* [What is needed] Every line of the data should be retyped with no difference from the original.
[Start of Attachment]
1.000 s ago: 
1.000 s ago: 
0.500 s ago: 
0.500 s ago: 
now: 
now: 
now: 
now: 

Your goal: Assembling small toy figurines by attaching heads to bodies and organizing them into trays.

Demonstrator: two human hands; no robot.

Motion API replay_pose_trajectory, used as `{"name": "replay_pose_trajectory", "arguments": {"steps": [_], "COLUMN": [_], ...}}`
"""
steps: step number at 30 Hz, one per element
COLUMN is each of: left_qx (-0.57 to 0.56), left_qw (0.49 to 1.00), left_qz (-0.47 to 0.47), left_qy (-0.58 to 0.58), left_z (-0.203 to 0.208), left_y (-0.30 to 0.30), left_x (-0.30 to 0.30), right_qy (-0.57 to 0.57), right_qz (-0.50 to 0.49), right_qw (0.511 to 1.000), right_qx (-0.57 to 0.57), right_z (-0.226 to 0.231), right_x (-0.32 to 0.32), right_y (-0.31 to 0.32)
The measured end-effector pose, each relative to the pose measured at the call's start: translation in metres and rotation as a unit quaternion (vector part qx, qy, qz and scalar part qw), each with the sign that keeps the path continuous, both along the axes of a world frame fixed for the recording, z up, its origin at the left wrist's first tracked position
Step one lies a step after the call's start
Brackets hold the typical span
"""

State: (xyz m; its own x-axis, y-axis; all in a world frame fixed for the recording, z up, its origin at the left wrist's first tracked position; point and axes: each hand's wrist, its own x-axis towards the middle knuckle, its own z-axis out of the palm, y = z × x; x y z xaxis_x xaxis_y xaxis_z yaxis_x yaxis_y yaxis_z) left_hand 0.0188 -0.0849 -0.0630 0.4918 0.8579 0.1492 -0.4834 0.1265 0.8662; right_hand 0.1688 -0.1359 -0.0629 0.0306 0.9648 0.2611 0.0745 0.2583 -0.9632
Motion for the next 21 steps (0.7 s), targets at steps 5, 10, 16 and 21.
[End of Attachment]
* [Solution]
1.000 s ago: 
1.000 s ago: 
0.500 s ago: 
0.500 s ago: 
now: 
now: 
now: 
now: 

Your goal: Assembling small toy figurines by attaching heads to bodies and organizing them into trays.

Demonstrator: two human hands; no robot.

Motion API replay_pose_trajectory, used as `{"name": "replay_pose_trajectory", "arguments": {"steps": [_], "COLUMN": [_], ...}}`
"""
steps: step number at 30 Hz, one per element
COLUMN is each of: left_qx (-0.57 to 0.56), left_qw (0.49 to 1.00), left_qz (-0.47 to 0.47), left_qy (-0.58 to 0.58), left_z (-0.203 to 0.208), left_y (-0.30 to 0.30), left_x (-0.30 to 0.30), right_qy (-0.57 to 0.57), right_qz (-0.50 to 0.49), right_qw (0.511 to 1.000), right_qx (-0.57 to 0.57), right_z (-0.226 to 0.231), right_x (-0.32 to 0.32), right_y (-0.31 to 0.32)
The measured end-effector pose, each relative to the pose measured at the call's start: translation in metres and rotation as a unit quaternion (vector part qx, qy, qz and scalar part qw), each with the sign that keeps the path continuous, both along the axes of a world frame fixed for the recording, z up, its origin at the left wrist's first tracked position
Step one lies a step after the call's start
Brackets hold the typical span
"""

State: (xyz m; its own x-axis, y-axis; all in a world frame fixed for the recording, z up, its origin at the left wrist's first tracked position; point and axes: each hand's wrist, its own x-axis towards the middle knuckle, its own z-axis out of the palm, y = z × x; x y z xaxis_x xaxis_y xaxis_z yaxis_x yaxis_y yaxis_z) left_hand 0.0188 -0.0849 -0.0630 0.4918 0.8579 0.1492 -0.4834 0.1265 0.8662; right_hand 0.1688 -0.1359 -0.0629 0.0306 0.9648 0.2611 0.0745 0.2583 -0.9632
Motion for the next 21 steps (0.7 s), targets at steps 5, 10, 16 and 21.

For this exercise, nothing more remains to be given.